By Richard Niemiec on April 19, 2013

Using hash indexes requires the use of hash clusters. When you create a cluster or hash cluster, you define a cluster key. The cluster key tells Oracle how to store the tables in the cluster. When data is stored, all the rows relating to the cluster key are stored in the same database blocks, regardless of what table they belong to. With the data being stored in the same database blocks, using the hash index for an exact match in a WHERE clause enables Oracle to access the data by performing one hash function and one I/O—as opposed to accessing the data by using a b-tree index with a binary height of three, where potentially four I/Os would need to be performed to retrieve the data.

As shown in Figiure 1, the query is an equivalence query, matching the hashed column to an exact value. Oracle can quickly use that value to determine where the row is physically stored, based on the hashing function.

0121_001

Figure 1. Using hash indexes

Hash indexes can potentially be the fastest way to access data in the database, but they do come with their drawbacks. The number of distinct values for the cluster key needs to be known before creating the hash cluster. This value needs to be specified at the time of creation. Underestimating the number of distinct values can cause collisions (two cluster key values with the same hash value) within the cluster, which are very costly. Collisions cause overflow buffers to be used to store the additional rows, thus causing additional I/O. If the number of distinct hash values has been underestimated, the cluster will need to be re-created to alter the value. An ALTER CLUSTER command cannot change the number of HASHKEYS.

Hash clusters have a tendency to waste space. If it is not possible to determine how much space is required to hold all of the rows for a given cluster key, space may be wasted. If it is not possible to allocate additional space within the cluster for future growth, then hash clusters may not be the best option.
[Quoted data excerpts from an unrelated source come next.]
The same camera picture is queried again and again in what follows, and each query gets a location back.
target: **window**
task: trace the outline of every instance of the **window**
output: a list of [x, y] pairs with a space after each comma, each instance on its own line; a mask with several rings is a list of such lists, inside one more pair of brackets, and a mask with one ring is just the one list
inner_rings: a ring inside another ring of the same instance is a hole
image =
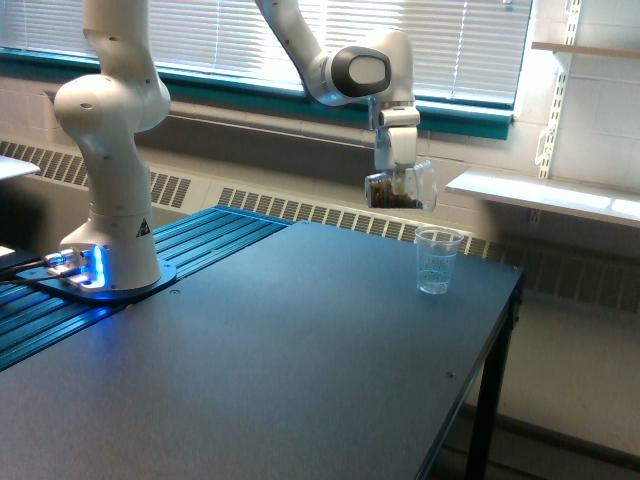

If the application often performs full table scans on the clustered table(s), hash clusters may not be the appropriate option. Because of the amount of empty space within the cluster to allow for future growth, full table scans can be very resource-intensive.

Caution should be taken before implementing hash clusters. Revise the application fully to ensure that enough information is known about the tables and data before implementing this option. Generally, hashing is best for static data with primarily sequential values.

TIP

Hash indexes are most useful when the limiting condition specifies an exact value rather than a range of values.